> [THE PROBLEM]:
Return every line of the data below exactly, but do not include the images.

> [DATASET SECTION]:
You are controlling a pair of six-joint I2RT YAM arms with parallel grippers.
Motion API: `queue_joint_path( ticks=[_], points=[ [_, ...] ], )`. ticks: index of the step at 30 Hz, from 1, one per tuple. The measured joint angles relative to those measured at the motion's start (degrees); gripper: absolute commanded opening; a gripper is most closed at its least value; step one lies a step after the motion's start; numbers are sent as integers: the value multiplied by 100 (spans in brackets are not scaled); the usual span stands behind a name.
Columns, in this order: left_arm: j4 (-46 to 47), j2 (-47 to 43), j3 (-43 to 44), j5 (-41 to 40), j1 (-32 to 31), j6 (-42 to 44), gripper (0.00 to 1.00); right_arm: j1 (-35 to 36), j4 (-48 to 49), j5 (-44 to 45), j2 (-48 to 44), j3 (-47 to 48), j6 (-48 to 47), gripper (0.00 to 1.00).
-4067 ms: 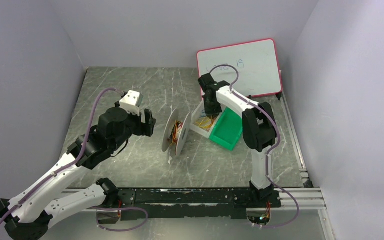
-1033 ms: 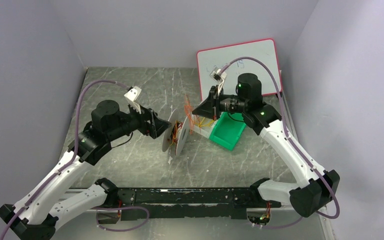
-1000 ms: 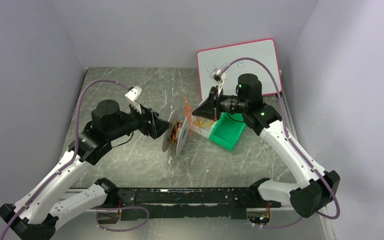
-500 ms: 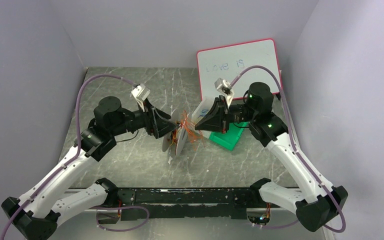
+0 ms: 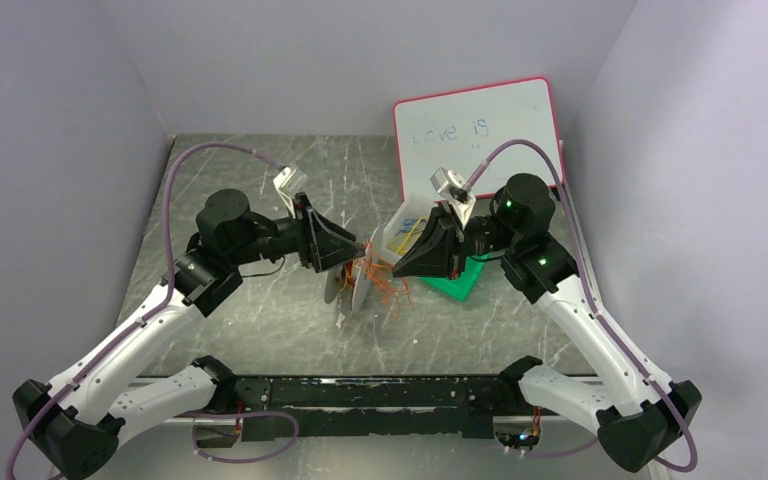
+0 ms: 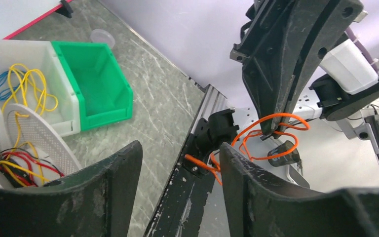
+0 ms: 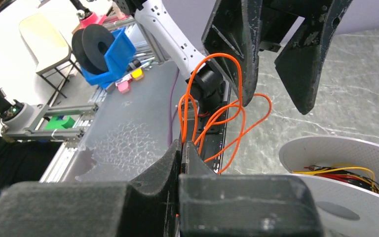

> [WRITTEN SOLUTION]:
You are controlling a pair of six-joint I2RT YAM arms with parallel grippers.
Motion API: `queue_joint_path( ticks=[_], points=[ [_, ...] ], )`. ticks: index of the step at 30 Hz, from 1, one per tuple. The measured joint angles relative to those measured at the motion's start (degrees); gripper: absolute commanded opening; a gripper is most closed at its least value; step one lies a step after the motion's start; numbers are sent as integers: the value multiplied by 100 (spans in brackets are not scaled); the usual span stands behind a name.
Columns, in this order: left_arm: j4 (-46 to 47), j2 (-47 to 43), j3 (-43 to 44), j5 (-41 to 40), j1 (-32 to 31), j6 (-42 to 44), gripper (0.00 to 1.00); right_arm: j1 (-35 to 36), j4 (-48 to 49), j5 (-44 to 45), j2 (-48 to 44), j3 (-47 to 48), j6 (-48 to 47), gripper (0.00 to 1.00).
-4067 ms: 
-1033 ms: 
-1000 ms: 
-500 ms: 
+0 ms: 
+0 ms: 
+0 ms: 

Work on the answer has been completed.